Please give back the listing exactly, without any of its pictures.

= Beginning of Section =

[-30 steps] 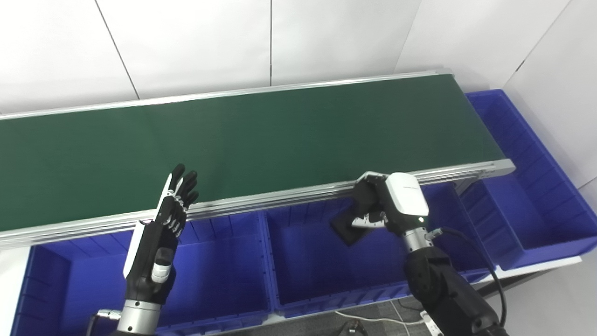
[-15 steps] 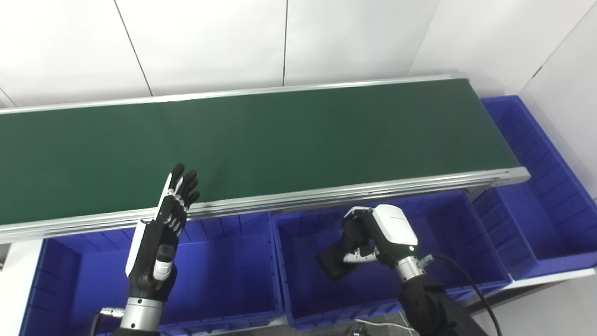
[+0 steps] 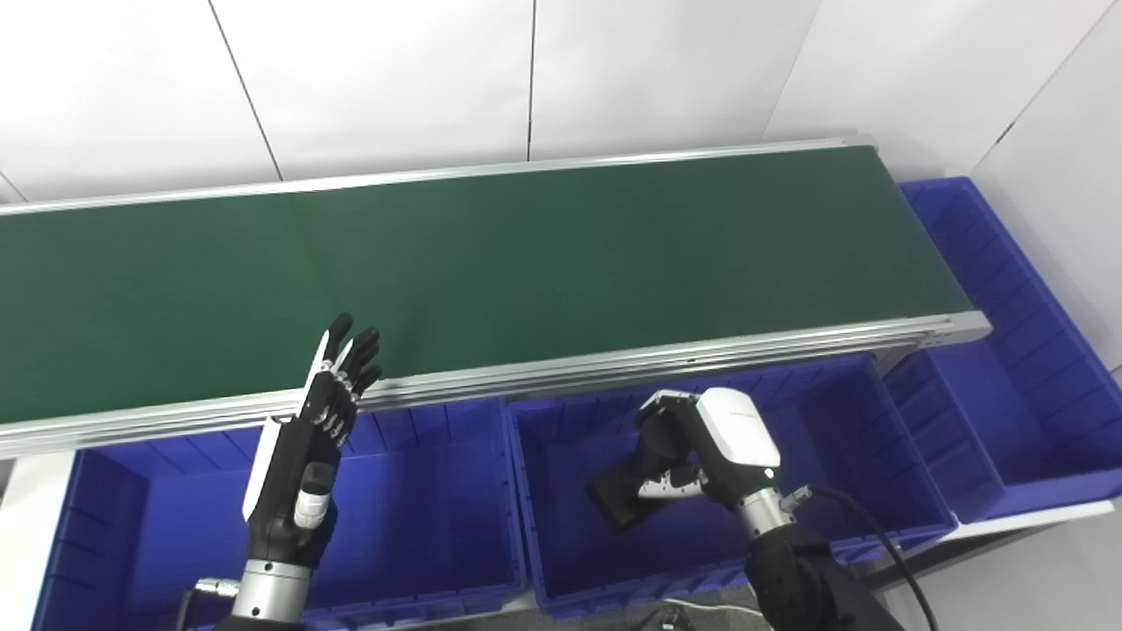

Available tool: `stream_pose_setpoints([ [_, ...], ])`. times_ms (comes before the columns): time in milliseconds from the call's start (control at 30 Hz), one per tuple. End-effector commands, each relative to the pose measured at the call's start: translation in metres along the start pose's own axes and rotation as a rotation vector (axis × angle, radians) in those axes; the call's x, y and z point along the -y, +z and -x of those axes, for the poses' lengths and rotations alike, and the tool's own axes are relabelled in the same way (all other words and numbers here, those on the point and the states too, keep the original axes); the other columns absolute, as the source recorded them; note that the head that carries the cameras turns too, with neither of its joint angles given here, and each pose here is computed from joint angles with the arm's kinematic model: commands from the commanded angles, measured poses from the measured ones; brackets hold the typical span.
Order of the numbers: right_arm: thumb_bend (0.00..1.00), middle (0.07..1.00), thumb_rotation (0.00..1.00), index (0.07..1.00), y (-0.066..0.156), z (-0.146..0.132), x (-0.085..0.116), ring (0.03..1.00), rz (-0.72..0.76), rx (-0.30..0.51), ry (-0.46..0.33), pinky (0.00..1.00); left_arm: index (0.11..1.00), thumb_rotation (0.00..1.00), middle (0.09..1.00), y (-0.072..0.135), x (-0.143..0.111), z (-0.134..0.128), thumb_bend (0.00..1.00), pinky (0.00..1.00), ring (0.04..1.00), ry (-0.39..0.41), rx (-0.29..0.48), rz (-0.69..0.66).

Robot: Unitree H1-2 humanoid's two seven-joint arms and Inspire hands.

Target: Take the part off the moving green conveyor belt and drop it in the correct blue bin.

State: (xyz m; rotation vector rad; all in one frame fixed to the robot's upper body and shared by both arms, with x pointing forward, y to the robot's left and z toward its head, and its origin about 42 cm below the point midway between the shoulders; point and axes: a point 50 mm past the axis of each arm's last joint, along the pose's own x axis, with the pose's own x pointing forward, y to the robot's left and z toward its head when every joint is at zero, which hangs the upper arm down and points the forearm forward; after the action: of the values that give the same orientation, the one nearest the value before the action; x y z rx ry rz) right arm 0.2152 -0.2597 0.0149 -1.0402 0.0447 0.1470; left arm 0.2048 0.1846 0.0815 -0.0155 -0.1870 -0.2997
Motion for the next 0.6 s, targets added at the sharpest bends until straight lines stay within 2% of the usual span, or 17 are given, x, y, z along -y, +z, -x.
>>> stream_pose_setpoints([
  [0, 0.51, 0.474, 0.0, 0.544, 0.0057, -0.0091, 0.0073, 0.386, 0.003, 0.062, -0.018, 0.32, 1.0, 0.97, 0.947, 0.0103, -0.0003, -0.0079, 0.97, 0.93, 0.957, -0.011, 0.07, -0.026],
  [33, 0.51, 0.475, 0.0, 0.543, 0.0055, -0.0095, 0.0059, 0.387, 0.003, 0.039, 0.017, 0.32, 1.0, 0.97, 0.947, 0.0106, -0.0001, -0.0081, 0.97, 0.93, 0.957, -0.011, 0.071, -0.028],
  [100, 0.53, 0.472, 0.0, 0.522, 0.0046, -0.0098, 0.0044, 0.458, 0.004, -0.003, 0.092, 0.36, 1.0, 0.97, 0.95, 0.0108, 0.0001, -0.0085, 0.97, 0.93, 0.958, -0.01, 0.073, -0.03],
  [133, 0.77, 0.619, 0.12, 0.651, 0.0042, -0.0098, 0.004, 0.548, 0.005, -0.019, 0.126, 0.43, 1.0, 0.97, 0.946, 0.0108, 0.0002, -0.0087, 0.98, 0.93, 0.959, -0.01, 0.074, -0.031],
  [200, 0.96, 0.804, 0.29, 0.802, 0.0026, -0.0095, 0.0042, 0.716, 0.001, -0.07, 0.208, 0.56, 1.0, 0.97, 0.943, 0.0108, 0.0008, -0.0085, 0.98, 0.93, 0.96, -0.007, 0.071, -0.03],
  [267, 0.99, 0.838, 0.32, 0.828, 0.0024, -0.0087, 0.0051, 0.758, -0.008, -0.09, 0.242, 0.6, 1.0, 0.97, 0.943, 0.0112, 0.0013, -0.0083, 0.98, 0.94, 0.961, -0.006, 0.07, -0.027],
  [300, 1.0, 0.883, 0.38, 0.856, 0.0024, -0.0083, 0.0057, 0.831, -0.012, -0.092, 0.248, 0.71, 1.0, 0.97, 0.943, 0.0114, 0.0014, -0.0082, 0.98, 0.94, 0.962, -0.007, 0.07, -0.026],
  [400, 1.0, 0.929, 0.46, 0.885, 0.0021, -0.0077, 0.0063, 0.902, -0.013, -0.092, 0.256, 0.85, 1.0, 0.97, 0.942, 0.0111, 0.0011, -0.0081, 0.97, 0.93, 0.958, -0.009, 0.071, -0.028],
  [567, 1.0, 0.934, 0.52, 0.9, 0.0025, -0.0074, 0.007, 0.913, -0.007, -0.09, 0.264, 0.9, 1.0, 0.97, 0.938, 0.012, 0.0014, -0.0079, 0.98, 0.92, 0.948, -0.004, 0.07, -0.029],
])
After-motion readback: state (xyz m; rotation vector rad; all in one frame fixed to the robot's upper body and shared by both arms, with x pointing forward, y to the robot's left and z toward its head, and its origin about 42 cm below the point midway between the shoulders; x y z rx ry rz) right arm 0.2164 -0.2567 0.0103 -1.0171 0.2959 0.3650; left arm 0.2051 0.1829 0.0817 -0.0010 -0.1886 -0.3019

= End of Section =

Written answer ->
[-30 steps] 
[-15 steps] 
[+0 steps] 

Available tool: `stream_pose_setpoints([ [_, ...], ])`. times_ms (comes before the columns): time in milliseconds from the call's start (control at 30 Hz), one per tuple. End-effector commands, each relative to the pose measured at the call's start: translation in metres along the start pose's own axes and rotation as a rotation vector (axis × angle, radians) in those axes; the call's x, y and z point along the -y, +z and -x of those axes, for the poses' lengths and rotations alike, and the tool's own axes are relabelled in the same way (all other words and numbers here, those on the point and the states too, keep the original axes); the other columns absolute, as the source recorded them; note that the head that carries the cameras turns too, with neither of its joint angles given here, and each pose here is computed from joint angles with the arm's kinematic model: commands from the commanded angles, measured poses from the measured ones; brackets hold the typical span.
Order of the numbers: right_arm: thumb_bend (0.00..1.00), middle (0.07..1.00), thumb_rotation (0.00..1.00), index (0.07..1.00), y (-0.066..0.156), z (-0.146..0.132), x (-0.085..0.116), ring (0.03..1.00), rz (-0.72..0.76), rx (-0.30..0.51), ry (-0.46..0.33), pinky (0.00..1.00); left_arm: index (0.11..1.00), thumb_rotation (0.00..1.00), middle (0.09..1.00), y (-0.072..0.135), x (-0.143..0.111), z (-0.134..0.128), thumb_bend (0.00..1.00), pinky (0.00..1.00), ring (0.04..1.00), ry (-0.39..0.41), rx (-0.29..0.48), rz (-0.69..0.66).

Robot: Unitree H1-2 humanoid's two seven-joint arms and Inspire hands.

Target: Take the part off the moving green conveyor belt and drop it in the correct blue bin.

State: (xyz m; rotation vector rad; all in one frame fixed to the robot's upper body and shared by both arms, with x pointing forward, y to the robot's left and z toward its head, and its origin about 42 cm below the point midway between the shoulders; point and axes: a point 50 mm past the axis of each arm's last joint, along the pose's own x axis, with the pose's own x pointing forward, y to the robot's left and z toward its head when every joint is at zero, which hangs the upper arm down and points the forearm forward; after the action: of the values that give the same orientation, the one nearest the value before the action; x y z rx ry rz) right arm 0.2152 -0.2597 0.0149 -1.0402 0.0447 0.1470; left arm 0.2048 0.1846 0.0815 -0.0155 -0.1870 -0.2997
Motion for the next 0.6 s, targets added at the sharpest bends until straight lines stay within 2% of the usual span, or 17 are given, x, y, z along -y, +z, -x.
>>> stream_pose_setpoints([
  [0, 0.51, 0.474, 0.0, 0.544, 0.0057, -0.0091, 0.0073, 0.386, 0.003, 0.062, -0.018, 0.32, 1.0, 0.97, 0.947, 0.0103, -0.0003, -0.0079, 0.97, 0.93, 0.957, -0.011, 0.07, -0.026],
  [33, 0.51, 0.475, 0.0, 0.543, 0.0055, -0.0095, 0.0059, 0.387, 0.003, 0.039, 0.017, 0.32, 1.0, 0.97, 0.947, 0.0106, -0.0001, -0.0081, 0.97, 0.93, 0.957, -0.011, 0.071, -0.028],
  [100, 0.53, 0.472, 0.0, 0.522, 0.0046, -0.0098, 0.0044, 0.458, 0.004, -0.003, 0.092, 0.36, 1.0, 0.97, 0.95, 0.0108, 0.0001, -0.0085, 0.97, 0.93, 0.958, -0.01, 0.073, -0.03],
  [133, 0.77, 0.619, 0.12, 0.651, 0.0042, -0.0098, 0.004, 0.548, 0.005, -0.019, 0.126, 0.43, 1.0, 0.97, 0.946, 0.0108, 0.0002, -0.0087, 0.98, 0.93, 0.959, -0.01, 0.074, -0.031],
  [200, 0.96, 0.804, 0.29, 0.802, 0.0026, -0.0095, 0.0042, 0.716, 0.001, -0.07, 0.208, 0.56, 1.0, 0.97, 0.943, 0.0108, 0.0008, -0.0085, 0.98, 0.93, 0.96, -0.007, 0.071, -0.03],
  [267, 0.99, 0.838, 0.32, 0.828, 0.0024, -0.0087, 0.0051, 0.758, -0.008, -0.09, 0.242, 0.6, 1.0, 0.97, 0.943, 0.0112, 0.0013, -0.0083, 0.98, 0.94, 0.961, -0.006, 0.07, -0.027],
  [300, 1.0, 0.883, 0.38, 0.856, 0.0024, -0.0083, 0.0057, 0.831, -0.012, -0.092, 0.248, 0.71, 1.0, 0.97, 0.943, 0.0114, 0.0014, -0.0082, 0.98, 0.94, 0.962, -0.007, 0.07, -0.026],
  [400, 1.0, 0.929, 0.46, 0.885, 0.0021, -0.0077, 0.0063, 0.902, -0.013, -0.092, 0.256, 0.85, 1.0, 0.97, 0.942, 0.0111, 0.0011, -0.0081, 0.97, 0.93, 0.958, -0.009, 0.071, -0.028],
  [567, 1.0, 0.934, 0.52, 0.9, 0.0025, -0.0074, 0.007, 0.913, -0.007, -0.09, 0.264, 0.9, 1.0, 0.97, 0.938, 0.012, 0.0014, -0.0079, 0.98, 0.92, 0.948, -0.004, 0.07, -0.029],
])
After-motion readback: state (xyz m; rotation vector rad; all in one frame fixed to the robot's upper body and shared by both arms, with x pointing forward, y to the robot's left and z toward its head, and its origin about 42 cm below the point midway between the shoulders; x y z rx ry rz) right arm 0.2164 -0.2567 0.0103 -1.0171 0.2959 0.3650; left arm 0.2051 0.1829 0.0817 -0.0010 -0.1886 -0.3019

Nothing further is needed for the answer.